Copy out exactly the stretch below, from the line with "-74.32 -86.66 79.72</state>" through the line with "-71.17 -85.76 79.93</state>", both included; the pictures stay out.

[Dataset records]
━━━━━━
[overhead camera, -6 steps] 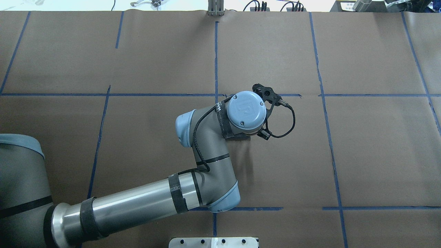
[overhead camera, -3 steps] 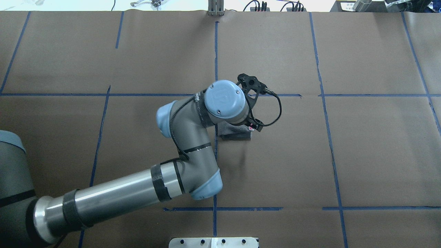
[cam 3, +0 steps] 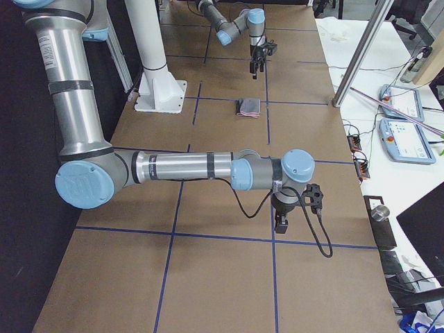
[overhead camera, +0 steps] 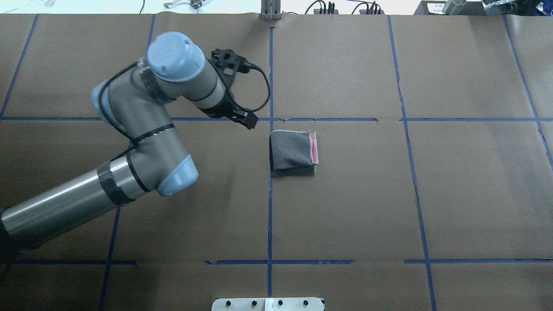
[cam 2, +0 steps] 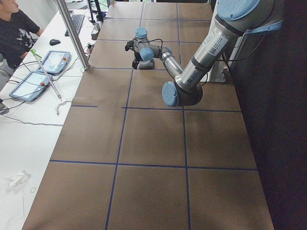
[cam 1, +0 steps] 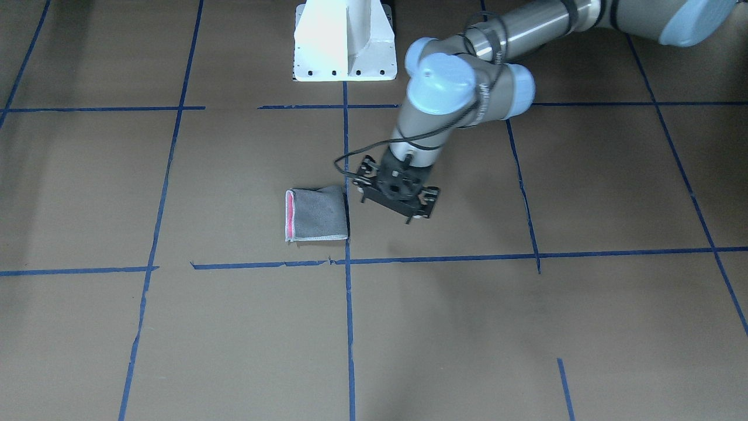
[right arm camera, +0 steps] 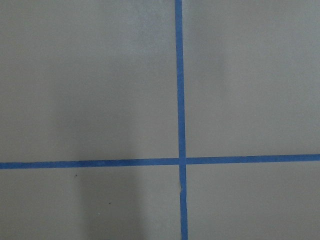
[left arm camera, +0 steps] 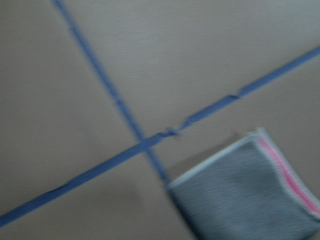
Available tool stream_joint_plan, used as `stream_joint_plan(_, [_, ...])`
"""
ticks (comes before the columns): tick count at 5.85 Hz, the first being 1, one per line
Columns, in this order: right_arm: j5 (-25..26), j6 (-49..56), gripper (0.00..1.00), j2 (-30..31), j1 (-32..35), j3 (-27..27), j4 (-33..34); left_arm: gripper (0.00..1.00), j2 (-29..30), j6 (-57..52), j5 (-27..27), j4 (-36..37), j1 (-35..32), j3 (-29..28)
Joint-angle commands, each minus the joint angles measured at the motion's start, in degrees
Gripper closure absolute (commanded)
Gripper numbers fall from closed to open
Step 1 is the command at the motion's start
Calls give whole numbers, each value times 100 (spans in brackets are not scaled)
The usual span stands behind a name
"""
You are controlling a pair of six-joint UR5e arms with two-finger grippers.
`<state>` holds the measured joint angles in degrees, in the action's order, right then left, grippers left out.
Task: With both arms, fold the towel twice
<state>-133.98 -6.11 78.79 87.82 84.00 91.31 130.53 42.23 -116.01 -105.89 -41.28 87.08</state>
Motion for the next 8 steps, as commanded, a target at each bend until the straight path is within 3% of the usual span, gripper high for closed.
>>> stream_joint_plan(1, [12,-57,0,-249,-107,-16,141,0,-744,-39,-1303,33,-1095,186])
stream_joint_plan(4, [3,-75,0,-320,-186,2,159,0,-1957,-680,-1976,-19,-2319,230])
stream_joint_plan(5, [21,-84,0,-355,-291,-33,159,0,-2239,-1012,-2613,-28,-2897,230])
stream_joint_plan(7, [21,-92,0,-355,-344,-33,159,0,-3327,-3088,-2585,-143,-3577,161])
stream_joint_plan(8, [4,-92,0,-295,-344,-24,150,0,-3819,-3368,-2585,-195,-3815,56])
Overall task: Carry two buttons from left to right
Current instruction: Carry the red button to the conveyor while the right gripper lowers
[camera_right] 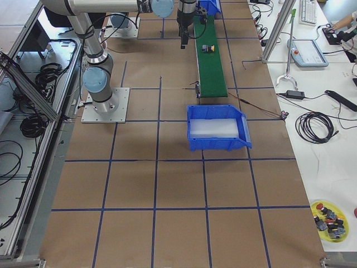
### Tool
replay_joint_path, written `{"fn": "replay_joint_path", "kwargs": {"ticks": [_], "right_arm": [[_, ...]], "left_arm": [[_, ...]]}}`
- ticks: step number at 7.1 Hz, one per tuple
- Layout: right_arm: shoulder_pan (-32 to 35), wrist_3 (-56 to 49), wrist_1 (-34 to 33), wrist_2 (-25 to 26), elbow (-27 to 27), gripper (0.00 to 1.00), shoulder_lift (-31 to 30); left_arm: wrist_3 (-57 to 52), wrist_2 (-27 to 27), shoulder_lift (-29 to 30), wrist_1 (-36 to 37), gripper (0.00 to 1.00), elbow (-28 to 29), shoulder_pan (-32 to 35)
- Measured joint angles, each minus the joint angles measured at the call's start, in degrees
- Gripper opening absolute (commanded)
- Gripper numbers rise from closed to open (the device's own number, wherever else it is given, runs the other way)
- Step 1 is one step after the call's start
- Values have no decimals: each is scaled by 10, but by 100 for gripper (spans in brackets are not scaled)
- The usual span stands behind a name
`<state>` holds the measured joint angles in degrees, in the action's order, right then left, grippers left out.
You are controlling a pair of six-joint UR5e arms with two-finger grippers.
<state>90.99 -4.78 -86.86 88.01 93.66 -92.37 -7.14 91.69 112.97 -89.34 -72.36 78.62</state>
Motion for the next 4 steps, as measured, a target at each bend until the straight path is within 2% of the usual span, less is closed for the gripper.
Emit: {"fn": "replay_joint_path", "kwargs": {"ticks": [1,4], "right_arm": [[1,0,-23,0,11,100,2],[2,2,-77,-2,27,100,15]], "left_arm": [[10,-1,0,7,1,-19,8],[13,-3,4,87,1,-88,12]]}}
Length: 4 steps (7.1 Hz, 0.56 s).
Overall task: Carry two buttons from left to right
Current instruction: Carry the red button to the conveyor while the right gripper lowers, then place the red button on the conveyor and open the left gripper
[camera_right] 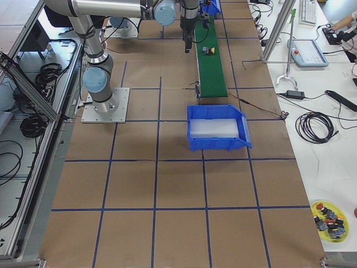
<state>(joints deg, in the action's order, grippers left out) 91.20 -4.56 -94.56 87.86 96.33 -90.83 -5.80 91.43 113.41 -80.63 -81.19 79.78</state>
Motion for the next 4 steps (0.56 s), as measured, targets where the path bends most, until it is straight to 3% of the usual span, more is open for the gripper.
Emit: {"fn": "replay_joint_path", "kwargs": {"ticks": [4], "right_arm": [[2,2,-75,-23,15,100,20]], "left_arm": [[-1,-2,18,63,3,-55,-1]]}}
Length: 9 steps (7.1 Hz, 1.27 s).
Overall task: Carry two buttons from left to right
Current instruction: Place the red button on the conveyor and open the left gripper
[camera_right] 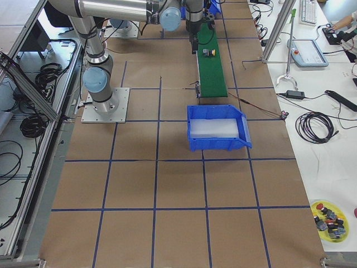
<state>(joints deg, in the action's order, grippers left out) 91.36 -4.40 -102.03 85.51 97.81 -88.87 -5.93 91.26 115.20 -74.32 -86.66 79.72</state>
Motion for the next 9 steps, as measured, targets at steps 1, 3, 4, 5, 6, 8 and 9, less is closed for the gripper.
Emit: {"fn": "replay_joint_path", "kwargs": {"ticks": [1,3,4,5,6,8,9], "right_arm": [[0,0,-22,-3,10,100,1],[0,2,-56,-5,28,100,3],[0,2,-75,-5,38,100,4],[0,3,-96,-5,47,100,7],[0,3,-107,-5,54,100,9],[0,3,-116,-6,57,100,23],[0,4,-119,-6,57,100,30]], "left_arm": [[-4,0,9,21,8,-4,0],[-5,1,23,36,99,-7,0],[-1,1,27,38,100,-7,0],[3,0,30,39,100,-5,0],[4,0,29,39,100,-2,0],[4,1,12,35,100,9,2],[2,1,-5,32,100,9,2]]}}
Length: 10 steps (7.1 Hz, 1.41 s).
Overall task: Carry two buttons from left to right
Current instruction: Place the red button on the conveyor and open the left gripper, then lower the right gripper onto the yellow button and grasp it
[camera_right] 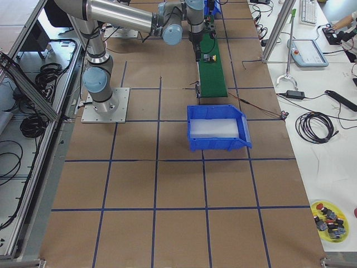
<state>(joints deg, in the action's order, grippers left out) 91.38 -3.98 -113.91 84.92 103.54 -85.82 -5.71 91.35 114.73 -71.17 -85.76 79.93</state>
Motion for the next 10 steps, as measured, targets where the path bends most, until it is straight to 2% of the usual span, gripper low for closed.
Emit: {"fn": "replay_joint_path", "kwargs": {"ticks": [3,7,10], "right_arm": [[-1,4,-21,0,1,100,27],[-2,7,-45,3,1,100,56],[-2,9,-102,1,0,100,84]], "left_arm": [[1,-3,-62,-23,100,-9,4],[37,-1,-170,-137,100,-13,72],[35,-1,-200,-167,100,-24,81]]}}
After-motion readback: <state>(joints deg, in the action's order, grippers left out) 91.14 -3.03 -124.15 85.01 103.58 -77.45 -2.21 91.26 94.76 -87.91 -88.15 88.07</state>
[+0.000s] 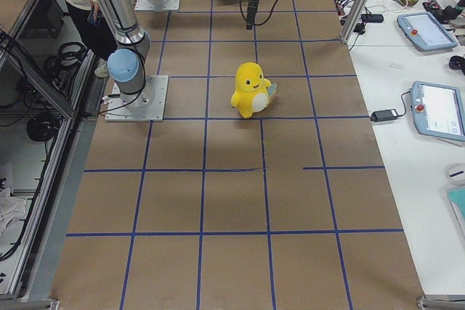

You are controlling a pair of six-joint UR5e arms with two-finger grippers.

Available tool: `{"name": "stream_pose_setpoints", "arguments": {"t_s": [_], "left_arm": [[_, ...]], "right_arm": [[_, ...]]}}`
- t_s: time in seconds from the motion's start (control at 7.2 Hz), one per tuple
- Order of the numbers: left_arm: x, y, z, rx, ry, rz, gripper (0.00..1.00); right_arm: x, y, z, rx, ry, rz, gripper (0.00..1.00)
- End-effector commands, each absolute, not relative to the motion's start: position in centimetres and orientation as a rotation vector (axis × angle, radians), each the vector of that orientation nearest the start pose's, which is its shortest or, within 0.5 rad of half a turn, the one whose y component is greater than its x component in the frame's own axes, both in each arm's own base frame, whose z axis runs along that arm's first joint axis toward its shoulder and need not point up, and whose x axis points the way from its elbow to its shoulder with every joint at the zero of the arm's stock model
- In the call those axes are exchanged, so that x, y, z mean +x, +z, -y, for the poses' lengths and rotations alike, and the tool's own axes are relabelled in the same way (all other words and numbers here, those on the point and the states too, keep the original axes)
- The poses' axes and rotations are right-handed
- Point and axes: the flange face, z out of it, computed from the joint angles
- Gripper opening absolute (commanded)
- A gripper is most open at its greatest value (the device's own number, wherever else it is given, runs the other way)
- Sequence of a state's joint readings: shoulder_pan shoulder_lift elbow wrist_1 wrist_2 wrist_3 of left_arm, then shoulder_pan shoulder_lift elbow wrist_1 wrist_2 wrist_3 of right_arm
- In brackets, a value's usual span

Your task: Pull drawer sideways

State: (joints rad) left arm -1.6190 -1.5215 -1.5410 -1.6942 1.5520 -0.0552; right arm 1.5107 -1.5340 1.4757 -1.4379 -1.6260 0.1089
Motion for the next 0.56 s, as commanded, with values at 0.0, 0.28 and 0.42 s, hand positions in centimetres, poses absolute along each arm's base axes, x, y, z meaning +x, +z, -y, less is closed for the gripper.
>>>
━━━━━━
### Response to this exercise
<state>(joints deg, in the action's order, grippers left out) 91.36 -4.40 -102.03 85.51 97.81 -88.87 -5.93 91.26 115.20 -74.32 -86.66 79.72</state>
Motion for the next 9 steps, as measured, targets at steps 1, 3, 4, 5, 6, 8 and 9, less is closed for the gripper.
Emit: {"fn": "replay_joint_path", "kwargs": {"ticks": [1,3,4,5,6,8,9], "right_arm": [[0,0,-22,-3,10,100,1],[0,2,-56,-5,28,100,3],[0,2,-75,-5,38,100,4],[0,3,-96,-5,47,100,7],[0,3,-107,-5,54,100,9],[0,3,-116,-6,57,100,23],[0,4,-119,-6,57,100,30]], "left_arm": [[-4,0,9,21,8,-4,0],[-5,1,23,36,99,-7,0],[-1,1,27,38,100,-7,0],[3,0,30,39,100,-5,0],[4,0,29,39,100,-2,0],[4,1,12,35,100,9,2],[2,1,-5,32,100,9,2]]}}
Length: 10 steps (7.1 Hz, 1.41 s).
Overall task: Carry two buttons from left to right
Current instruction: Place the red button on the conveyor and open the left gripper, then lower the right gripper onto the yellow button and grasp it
[camera_right] 
<state>(joints deg, in the action's order, grippers left out) 91.38 -3.98 -113.91 84.92 103.54 -85.82 -5.71 91.35 114.73 -71.17 -85.76 79.93</state>

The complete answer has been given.